Compiling Hadoop example MaxTemperature.java
I’m working through some of the examples in this Hadoop book. I’m a little rusty on compiling java programs and had a little trouble with this one so I’m documenting it here for anyone else how might be having issues.

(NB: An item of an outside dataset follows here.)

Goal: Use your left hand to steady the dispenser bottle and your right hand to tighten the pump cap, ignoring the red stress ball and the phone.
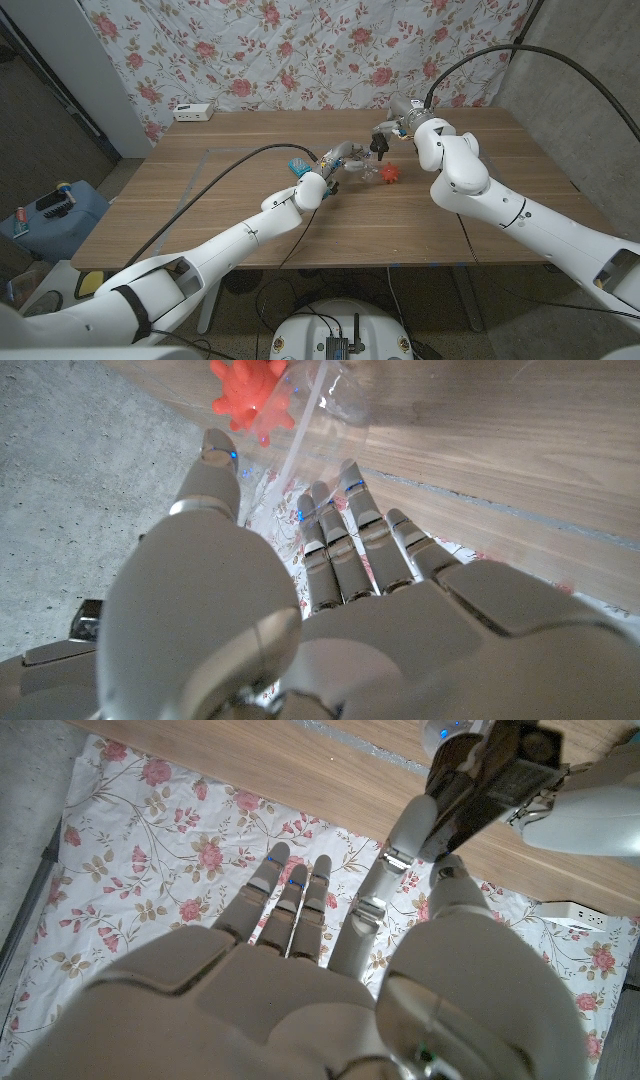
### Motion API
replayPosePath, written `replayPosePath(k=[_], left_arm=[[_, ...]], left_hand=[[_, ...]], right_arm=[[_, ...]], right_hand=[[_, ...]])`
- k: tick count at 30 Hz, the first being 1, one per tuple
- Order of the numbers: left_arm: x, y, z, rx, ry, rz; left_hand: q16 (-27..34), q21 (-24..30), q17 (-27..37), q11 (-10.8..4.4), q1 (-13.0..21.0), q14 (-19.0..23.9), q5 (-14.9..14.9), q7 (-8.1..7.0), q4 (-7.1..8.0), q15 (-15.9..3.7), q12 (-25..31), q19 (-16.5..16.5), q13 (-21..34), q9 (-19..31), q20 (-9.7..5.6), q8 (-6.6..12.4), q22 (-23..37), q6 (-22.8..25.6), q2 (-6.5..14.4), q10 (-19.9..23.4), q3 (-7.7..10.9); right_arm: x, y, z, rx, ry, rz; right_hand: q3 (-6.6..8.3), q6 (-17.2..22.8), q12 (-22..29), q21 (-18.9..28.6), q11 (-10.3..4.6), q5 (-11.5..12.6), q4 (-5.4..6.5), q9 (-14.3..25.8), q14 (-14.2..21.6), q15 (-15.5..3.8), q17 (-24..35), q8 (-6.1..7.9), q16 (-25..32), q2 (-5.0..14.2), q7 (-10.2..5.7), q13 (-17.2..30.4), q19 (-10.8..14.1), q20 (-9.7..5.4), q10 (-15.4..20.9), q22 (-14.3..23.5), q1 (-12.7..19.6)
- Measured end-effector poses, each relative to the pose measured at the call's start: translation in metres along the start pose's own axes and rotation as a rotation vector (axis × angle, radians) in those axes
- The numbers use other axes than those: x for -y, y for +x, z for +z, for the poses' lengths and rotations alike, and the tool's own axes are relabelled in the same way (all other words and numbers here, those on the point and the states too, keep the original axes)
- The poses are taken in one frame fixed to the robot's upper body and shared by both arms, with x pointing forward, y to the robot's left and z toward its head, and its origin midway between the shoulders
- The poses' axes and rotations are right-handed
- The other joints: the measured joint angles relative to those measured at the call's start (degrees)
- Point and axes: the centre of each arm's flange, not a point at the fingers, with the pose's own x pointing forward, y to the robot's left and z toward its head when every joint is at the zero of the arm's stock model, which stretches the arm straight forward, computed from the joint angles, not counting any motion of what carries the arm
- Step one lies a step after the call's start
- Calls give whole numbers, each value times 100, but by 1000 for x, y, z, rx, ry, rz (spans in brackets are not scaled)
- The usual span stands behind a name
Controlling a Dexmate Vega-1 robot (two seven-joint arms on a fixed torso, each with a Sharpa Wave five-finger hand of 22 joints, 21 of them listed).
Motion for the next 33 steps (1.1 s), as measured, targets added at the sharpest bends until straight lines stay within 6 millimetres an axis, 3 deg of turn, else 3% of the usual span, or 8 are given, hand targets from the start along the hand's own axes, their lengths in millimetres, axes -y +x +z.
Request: replayPosePath(k=[10, 14, 23, 33], left_arm=[[1, -1, 0, 0, -2, 0], [1, -1, 0, 0, -2, 0], [1, -1, 0, 1, -3, -3], [1, 0, 1, 4, -3, -5]], left_hand=[[29, 0, 1, 0, 0, 9, -1, -3, -24, 9, -5, 0, 3, 0, 0, -6, 0, 3, 0, 0, 24], [30, 0, 0, -1, 0, 9, -1, -6, -24, 9, -10, 0, 4, -2, 0, -12, 0, 7, 0, 1, 24], [30, 0, -2, -18, 0, 9, 0, -6, -24, 9, 1, 0, 3, -2, 0, -18, 0, 9, 0, 18, 24], [29, 0, -3, 4, 0, 9, -1, -6, -24, 9, 0, 0, 4, -3, 0, -18, 0, 9, 0, 40, 23]], right_arm=[[-1, -1, -1, -3, 9, -13], [0, -3, -1, 1, 17, -22], [2, -7, -3, 7, 23, -46], [6, -11, -6, 7, 20, -73]], right_hand=[[-2, -1, 0, 0, 41, 0, 2, -52, 0, 0, 0, -5, 0, -19, 0, 0, 0, 0, 40, 0, -19], [-78, -2, 0, -25, 30, 0, 78, -80, 31, 31, -1, -48, 0, -144, 1, 0, 0, 0, 55, 0, -163], [-151, -32, -24, -25, 30, -29, 151, -105, 123, 1, -1, -93, 0, -174, 31, 1, 0, 0, 154, 0, -390], [-183, -421, -90, -46, 30, -49, 182, -105, 123, 1, -2, -307, -14, -241, -39, 1, 31, 31, 154, 0, -548]])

Firstly, I tried compiling the examples like this;
javac MaxTemperature.java
That wasn’t too successful;
MaxTemperature.java:3: error: package org.apache.hadoop.fs does not exist
import org.apache.hadoop.fs.Path;
^
MaxTemperature.java:4: error: package org.apache.hadoop.io does not exist
import org.apache.hadoop.io.IntWritable;
^
MaxTemperature.java:5: error: package org.apache.hadoop.io does not exist
import org.apache.hadoop.io.Text;
^
MaxTemperature.java:6: error: package org.apache.hadoop.mapreduce does not exist
import org.apache.hadoop.mapreduce.Job;
^
MaxTemperature.java:7: error: package org.apache.hadoop.mapreduce.lib.input does not exist
import org.apache.hadoop.mapreduce.lib.input.FileInputFormat;
^
MaxTemperature.java:8: error: package org.apache.hadoop.mapreduce.lib.output does not exist
import org.apache.hadoop.mapreduce.lib.output.FileOutputFormat;
^
MaxTemperature.java:18: error: cannot find symbol
Job job = new Job();
^
symbol: class Job
location: class MaxTemperature
MaxTemperature.java:18: error: cannot find symbol
Job job = new Job();
^
symbol: class Job
location: class MaxTemperature
MaxTemperature.java:22: error: cannot find symbol
FileInputFormat.addInputPath(job, new Path(args[0]));
^
symbol: class Path
location: class MaxTemperature
MaxTemperature.java:22: error: cannot find symbol
FileInputFormat.addInputPath(job, new Path(args[0]));
^
symbol: variable FileInputFormat
location: class MaxTemperature
MaxTemperature.java:23: error: cannot find symbol
FileOutputFormat.setOutputPath(job, new Path(args[1]));
^
symbol: class Path
location: class MaxTemperature
MaxTemperature.java:23: error: cannot find symbol
FileOutputFormat.setOutputPath(job, new Path(args[1]));
^
symbol: variable FileOutputFormat
location: class MaxTemperature
MaxTemperature.java:28: error: cannot find symbol
job.setOutputKeyClass(Text.class);
^
symbol: class Text
location: class MaxTemperature
MaxTemperature.java:29: error: cannot find symbol
job.setOutputValueClass(IntWritable.class);
^
symbol: class IntWritable
location: class MaxTemperature
14 errors
After a little messing about I found the correct procedure. When executing these commands you must be in the MaxTemperature project directory. First compile the MaxTemperatureMapper.java file. The classpath should contain the path to the hadoop-core-1.0.4.jar file.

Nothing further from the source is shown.